Accenni rapidi attraverso flashback ci mostrano stralci del passato, ma ad Affleck non interessa come si è arrivati a quel momento ma solo quanto questo padre fa per proteggere la propria figlia, per trasmetterle valori forti, l’importanza dell’istruzione e della moralità come armi di sopravvivenza in un mondo avverso e insegnarle come sopravvivere anche quando lui non ci sarà più. Ma Rag, pur abituata a questa vita, comincia a mettere in discussione le decisioni del genitore.
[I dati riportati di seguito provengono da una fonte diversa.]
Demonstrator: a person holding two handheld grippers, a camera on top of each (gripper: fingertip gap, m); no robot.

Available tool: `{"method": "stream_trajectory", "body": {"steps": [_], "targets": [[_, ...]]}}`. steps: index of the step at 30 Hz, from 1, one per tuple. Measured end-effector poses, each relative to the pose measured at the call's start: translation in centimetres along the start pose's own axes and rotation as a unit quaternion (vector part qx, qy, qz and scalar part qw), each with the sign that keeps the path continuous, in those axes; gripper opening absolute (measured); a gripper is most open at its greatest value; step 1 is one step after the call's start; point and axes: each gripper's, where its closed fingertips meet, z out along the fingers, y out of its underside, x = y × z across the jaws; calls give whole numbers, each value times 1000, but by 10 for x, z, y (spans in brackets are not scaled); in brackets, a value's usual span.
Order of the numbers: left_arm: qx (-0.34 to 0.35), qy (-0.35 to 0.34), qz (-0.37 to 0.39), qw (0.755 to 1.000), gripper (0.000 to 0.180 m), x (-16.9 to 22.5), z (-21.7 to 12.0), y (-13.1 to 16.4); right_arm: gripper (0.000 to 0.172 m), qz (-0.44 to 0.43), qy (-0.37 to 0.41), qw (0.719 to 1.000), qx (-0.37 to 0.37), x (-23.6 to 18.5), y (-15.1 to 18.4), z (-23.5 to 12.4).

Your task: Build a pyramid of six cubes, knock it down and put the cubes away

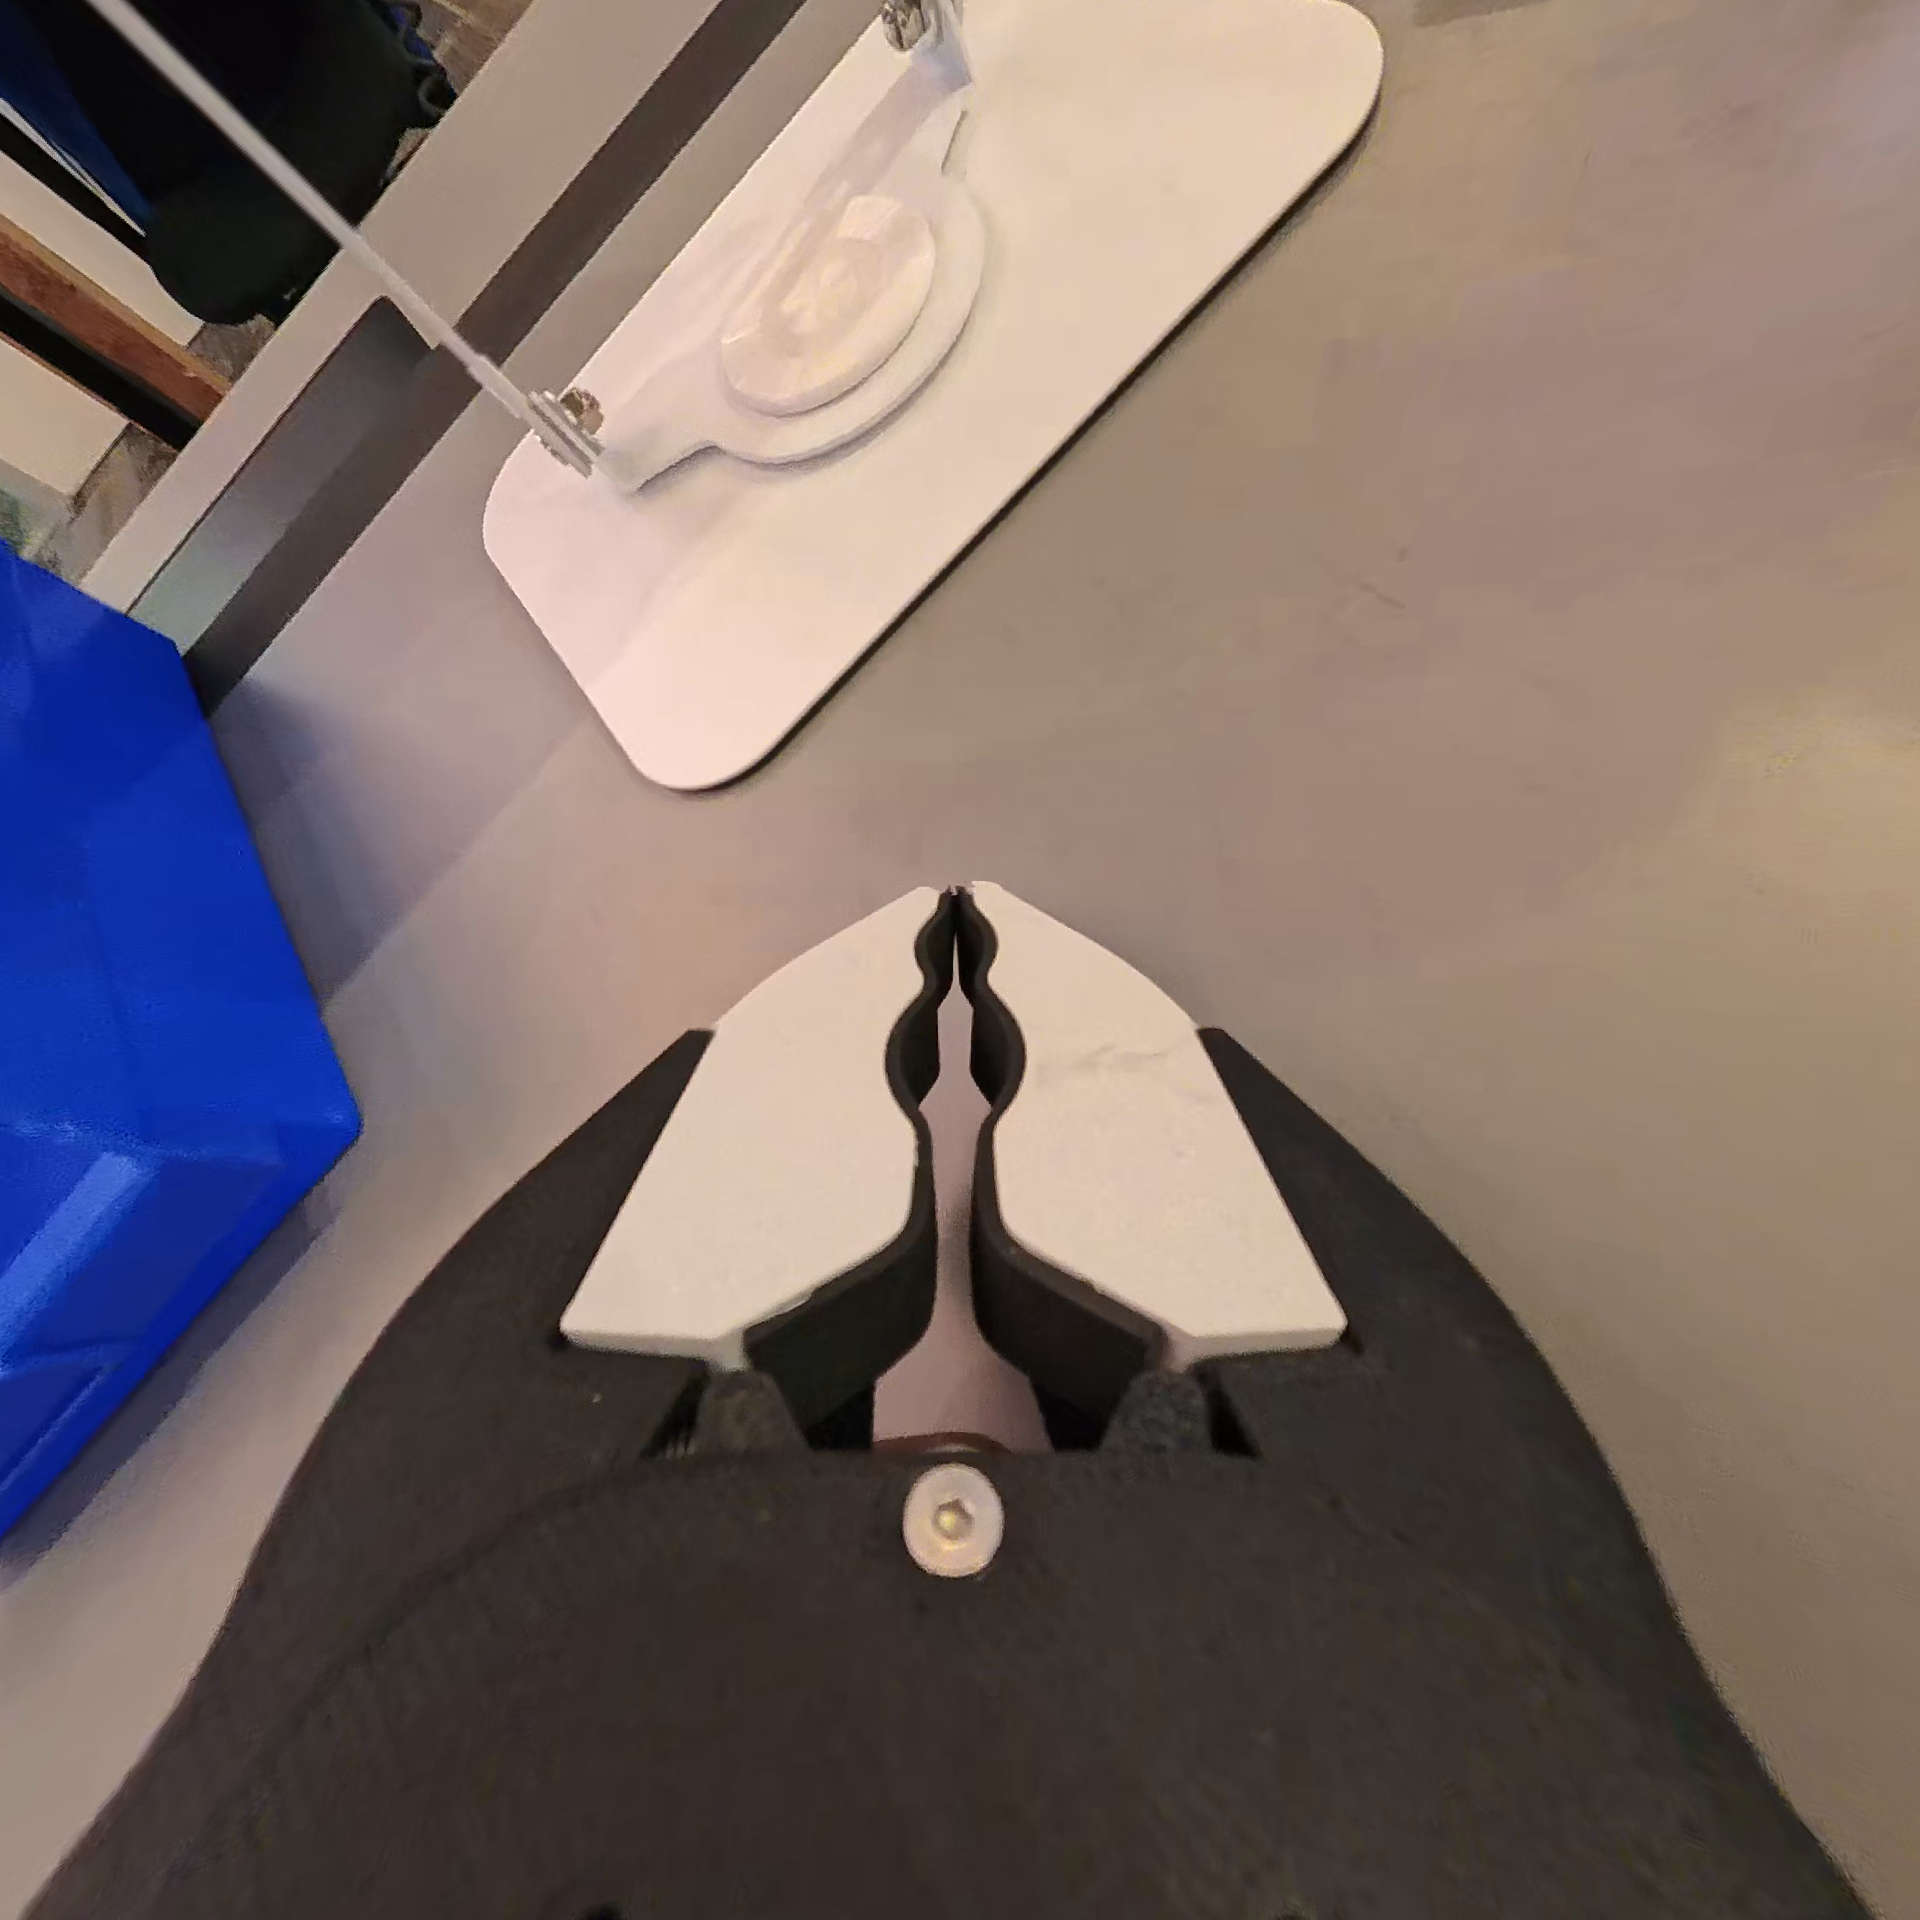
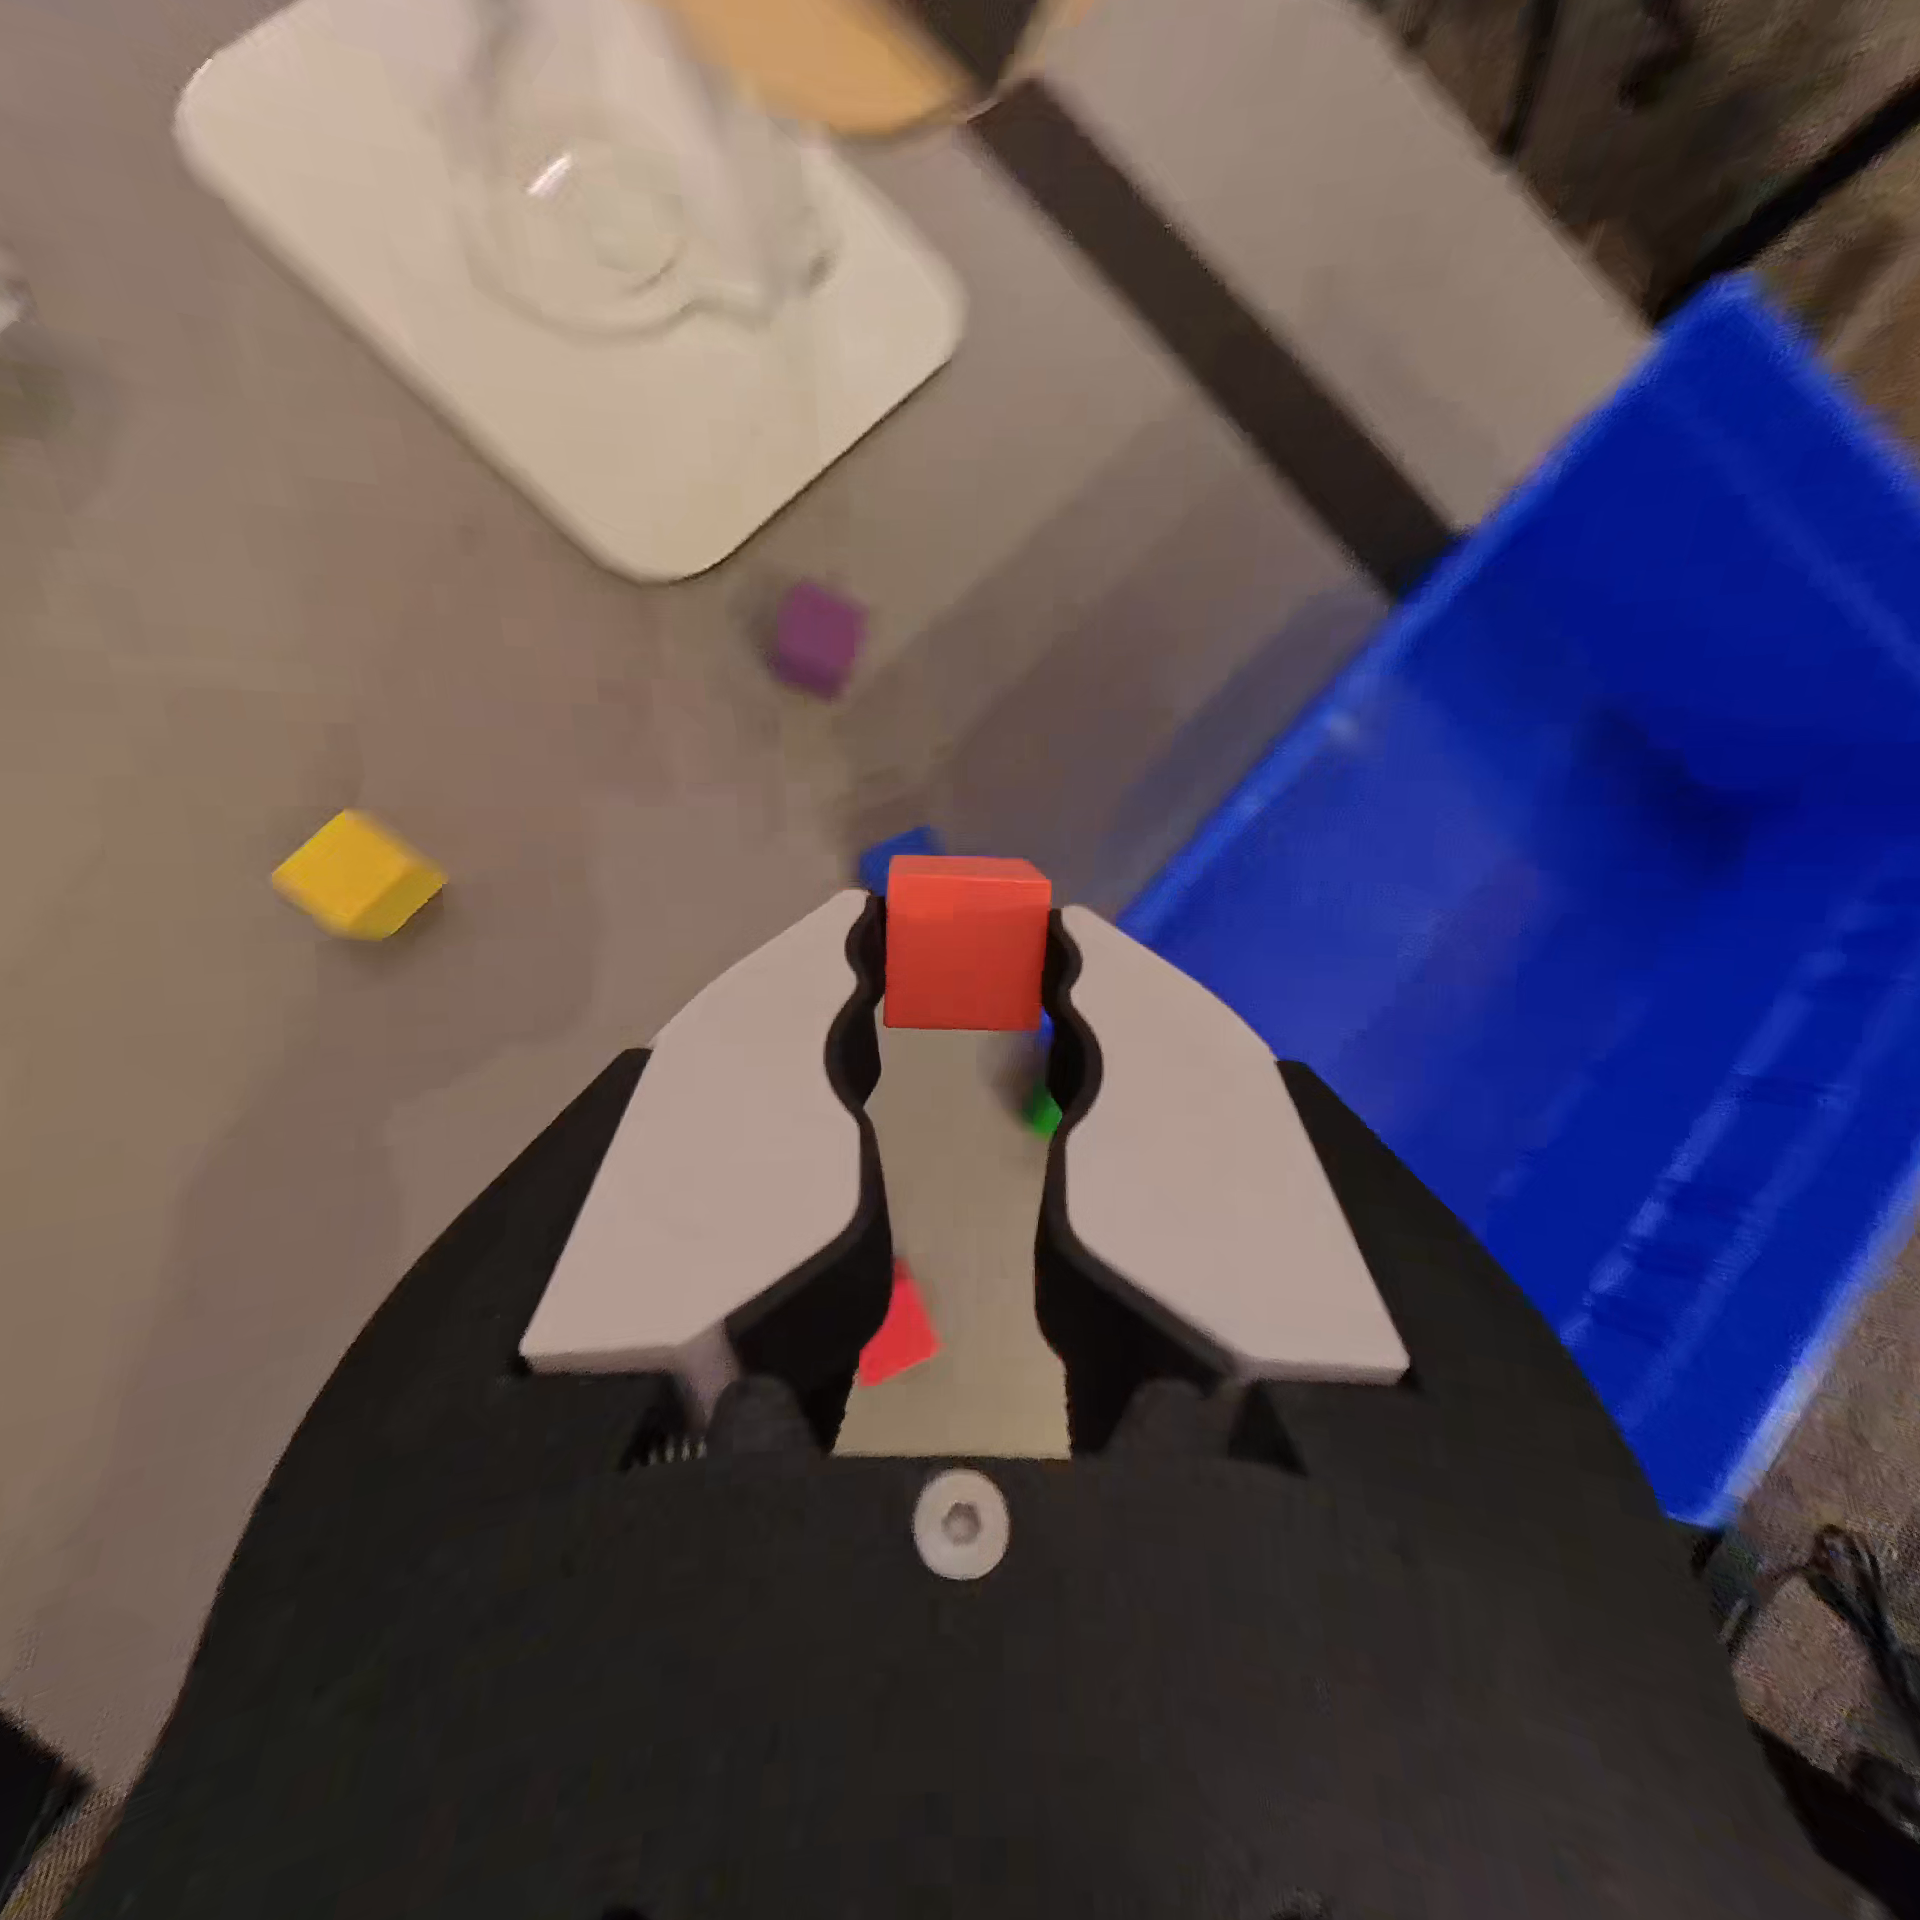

Il senso di solitudine della piccola è lampante, e si accompagna alla costante sensazione di minaccia che percepiamo ogni volta che i due incontrano qualcuno.

Light of My Life vede il mondo attraverso gli occhi di Rag e di suo padre. Sono presenti in ogni scena e al pubblico è consentito solo osservare ciò che questi due personaggi stanno vivendo. Gran parte del loro tempo è dedicato alla ricerca di luoghi isolati, sicuri, dove potersi accampare, lontano dagli altri, nei boschi.

I due protagonisti condividono un legame forte e credibile sullo schermo, il misto di innocenza e resilienza della piccola Rag è coinvolgente, la giovane Anna Pniowsky inietta energia in scene che rischierebbero di essere senza vita e noiose.

Il film pone domande interessanti. Come sarebbe un mondo esclusivamente maschile? Forse sarebbe un luogo ostile e violento come quello descritto, popolato da persone senza scrupoli, eccetto personaggi come quello di Affleck.

È innegabile che il protagonista sia un attore eccellente, ma anche come regista ha dimostrato di avere talento, e di saper filmare con destrezza i momenti intimi tra il suo personaggio e quello di sua figlia. Tuttavia, indugia eccessivamente sulla sensibilità del suo protagonista. D’altronde è stato scelto un punto di vista maschile per descrivere un mondo senza donne.

La pellicola abbonda di momenti delicati in cui si cerca la complicità dello spettatore, come la scena in cui il padre deve spiegare a sua figlia cos’è il ciclo mestruale e come nascono i bambini. Ma non manca anche di tensione narrativa. Non importa quanto Affleck usi una messa in scena estremamente lenta, giocando con piani fissi e lunghi monologhi, quando arriva il momento di creare ansia la si percepisce con forte coinvolgimento.

In conclusione Light of my Life è un originale post apocalittico che pecca un po’ di lentezza ma coinvolge lo spettatore trascinandolo emotivamente nella vicenda di pura sopravvivenza di questo singolare duo padre-figlia.